Within one division of waste management company Biffa there are 70 depots and 38 transfer stations. While this is great for our national customers, it can propose a challenge for a central procurement professional.

The challenges are:

• How do we gather data ahead of a RFP/tender exercise from every site?

• How do we advise and inform internal stakeholders of concluded contract specifics?

• How do we keep our internal stakeholders engaged, informed and updated on an ongoing basis?

It is widely accepted that face-to-face meetings are considered the best form of communication. However, given the scale of Biffa, this is either extremely difficult, if not impossible.

The procurement team has sought to use some of the tools available to enhance the process:

• Skype for conference calls and video conferencing for planning projects and engaging users.

• MS Forms pre-RFP for obtaining key data on the demand profile & suppliers per site.

• MS Forms post-RFP for advising the stakeholder of the contract specifics to successfully to implement a contract.

• Procurement intranet for knowledge sharing, supplier performance reports, project case studies and promotion of the preferred supplier list.

Previous experience had been that a central contract was concluded but not communicated. Stakeholders would regularly advise that they were unaware of contract obligations or supply opportunities. The new process is that all contracts are now formally communicated.
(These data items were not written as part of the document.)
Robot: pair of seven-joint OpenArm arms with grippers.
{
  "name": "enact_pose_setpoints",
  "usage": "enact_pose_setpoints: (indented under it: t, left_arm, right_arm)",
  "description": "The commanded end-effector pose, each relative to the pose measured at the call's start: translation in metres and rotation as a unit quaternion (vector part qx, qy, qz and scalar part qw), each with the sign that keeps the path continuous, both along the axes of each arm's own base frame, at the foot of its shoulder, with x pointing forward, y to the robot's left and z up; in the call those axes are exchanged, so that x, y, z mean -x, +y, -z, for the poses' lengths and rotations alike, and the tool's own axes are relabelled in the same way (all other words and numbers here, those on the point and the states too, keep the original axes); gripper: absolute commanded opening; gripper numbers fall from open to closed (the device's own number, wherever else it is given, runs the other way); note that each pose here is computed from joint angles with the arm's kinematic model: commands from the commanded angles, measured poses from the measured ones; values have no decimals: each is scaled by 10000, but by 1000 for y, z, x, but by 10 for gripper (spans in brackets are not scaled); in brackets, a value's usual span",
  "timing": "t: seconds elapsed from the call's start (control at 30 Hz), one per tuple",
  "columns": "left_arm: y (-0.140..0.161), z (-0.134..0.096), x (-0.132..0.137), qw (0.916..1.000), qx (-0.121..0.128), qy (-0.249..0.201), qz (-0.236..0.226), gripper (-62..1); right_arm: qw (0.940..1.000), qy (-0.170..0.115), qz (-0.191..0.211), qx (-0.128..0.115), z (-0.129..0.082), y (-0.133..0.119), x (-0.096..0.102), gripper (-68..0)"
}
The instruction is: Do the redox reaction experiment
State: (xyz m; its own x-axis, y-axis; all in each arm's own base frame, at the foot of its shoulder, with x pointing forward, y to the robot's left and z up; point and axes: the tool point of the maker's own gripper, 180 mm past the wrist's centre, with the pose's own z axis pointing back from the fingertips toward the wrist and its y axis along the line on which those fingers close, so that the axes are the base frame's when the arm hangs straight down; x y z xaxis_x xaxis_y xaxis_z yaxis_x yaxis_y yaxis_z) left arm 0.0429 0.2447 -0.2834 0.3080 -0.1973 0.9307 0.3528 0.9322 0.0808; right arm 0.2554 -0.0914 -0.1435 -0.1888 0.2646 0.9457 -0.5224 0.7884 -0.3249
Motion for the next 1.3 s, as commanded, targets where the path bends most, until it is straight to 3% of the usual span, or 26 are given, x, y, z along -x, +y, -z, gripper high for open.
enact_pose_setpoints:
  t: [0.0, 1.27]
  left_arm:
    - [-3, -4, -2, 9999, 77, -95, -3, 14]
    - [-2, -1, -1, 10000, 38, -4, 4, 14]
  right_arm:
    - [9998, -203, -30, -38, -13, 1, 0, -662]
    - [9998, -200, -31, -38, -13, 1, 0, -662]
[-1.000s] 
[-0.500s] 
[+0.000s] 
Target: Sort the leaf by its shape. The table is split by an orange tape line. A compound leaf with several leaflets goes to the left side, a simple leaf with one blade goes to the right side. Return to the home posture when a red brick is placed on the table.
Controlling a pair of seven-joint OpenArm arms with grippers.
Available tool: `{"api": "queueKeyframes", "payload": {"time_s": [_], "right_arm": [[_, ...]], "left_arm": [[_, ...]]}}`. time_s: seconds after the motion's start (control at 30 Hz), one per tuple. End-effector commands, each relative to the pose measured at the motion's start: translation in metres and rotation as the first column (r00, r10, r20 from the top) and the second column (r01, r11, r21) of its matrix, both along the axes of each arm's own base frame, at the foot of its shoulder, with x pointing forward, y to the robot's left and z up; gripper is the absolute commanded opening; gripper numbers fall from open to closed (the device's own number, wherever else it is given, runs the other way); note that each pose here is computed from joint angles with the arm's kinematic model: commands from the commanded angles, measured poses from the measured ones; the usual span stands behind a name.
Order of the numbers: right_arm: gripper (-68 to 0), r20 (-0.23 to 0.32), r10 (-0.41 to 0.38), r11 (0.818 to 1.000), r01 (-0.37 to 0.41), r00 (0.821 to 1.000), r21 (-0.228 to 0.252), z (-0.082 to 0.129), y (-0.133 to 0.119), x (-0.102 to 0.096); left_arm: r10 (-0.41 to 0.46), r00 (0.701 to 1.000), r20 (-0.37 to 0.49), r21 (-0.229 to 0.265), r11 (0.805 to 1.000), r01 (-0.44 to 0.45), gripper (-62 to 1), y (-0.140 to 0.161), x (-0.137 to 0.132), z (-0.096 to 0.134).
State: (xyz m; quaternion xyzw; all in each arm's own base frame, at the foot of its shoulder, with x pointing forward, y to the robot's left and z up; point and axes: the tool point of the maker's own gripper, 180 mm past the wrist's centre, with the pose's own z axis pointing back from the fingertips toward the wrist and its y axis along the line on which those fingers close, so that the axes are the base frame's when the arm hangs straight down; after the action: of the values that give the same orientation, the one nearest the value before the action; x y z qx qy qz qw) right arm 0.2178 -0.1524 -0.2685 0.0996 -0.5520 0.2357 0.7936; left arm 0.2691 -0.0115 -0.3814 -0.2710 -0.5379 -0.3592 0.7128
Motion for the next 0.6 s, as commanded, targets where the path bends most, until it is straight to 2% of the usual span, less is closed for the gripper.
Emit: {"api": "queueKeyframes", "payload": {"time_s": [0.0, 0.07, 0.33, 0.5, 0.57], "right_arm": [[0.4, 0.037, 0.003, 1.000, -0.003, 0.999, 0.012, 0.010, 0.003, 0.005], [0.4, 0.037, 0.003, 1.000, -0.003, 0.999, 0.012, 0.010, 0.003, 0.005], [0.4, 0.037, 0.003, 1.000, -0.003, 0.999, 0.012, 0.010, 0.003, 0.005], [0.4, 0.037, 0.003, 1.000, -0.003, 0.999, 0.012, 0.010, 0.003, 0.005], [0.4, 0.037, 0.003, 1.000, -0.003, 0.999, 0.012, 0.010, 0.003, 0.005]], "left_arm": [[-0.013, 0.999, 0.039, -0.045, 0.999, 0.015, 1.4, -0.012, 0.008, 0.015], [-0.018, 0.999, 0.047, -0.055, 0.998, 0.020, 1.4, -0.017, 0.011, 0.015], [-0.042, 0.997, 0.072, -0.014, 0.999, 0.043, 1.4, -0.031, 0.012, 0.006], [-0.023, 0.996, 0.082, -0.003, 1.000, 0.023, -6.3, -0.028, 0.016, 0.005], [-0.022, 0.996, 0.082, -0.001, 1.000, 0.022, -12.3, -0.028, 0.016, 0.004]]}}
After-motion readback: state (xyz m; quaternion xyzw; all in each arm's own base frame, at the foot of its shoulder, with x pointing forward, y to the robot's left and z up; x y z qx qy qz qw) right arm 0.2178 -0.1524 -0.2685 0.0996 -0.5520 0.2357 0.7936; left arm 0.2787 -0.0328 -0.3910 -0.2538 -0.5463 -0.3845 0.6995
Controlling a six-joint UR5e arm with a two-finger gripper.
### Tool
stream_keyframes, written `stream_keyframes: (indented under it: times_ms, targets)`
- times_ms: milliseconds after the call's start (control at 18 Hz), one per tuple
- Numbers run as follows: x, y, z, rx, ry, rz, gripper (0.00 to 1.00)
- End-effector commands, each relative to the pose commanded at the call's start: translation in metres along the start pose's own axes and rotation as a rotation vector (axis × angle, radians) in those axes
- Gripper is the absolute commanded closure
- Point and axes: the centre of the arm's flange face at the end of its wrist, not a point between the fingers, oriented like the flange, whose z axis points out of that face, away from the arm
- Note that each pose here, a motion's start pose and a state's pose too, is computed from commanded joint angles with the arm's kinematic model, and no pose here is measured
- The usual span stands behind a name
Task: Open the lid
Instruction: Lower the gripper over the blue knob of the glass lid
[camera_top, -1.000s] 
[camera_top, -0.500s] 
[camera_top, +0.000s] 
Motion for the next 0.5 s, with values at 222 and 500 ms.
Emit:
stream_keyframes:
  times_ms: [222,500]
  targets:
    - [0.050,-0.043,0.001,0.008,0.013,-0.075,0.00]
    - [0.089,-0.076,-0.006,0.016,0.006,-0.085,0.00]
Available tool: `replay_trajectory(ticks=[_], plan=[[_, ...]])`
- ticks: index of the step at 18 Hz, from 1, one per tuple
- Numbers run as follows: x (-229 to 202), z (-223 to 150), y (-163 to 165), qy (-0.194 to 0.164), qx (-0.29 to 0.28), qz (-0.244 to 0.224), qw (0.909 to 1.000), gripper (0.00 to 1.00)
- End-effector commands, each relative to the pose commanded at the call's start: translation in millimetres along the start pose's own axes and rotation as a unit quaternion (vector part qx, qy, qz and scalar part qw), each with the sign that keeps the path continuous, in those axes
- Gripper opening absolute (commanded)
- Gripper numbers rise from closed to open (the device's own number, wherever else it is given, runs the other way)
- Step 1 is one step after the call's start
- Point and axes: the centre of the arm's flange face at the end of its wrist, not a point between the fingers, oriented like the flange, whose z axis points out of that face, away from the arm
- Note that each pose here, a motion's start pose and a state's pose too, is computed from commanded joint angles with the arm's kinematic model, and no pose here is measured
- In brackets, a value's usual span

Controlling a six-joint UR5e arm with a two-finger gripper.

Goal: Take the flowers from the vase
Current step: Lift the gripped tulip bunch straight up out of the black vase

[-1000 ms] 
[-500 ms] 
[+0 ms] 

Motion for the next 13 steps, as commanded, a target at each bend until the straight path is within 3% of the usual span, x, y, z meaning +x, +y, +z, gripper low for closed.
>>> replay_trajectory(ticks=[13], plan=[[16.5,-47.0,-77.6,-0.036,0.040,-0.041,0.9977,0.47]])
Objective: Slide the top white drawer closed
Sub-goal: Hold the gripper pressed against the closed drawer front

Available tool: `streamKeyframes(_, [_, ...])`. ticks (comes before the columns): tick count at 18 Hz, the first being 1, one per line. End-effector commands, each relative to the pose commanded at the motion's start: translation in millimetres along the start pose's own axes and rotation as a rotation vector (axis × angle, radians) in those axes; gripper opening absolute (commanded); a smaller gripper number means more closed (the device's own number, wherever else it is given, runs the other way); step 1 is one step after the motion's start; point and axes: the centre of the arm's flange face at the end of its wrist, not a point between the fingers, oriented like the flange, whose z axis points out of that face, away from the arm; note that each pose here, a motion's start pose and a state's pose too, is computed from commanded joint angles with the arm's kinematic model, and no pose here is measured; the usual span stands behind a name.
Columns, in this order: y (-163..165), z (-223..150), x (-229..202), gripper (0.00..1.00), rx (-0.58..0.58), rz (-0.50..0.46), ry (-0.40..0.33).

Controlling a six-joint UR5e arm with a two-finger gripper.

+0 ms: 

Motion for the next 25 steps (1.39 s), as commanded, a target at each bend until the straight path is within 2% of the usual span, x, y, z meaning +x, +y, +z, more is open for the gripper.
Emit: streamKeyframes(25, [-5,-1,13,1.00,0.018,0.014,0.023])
Example one: The procurement team was able to move one entire division (covering 25 national sites) to a group supplier of a strategic commodity, providing stakeholders with the reason for change, supplier contact details and contract specifics in advance of the change, meaning the stakeholders engaged and the change was successful. The sites were immediately compliant and remain compliant from the effective date.

Example two: The procurement team was able to move one region (covering eight sites) over to a favourable supplier contract, noting that we have received positive feedback from the stakeholders as they are now taking advantage of the new proposal and grateful to procurement for the savings delivered at their specific cost centre.

We accept that these tools do not replace meetings with stakeholders but they are essential in supporting national projects and/or contracts. Communication is essential to maximise the value-add and avoid contract leakage.

The method of communication is your choice but no communication is not an option.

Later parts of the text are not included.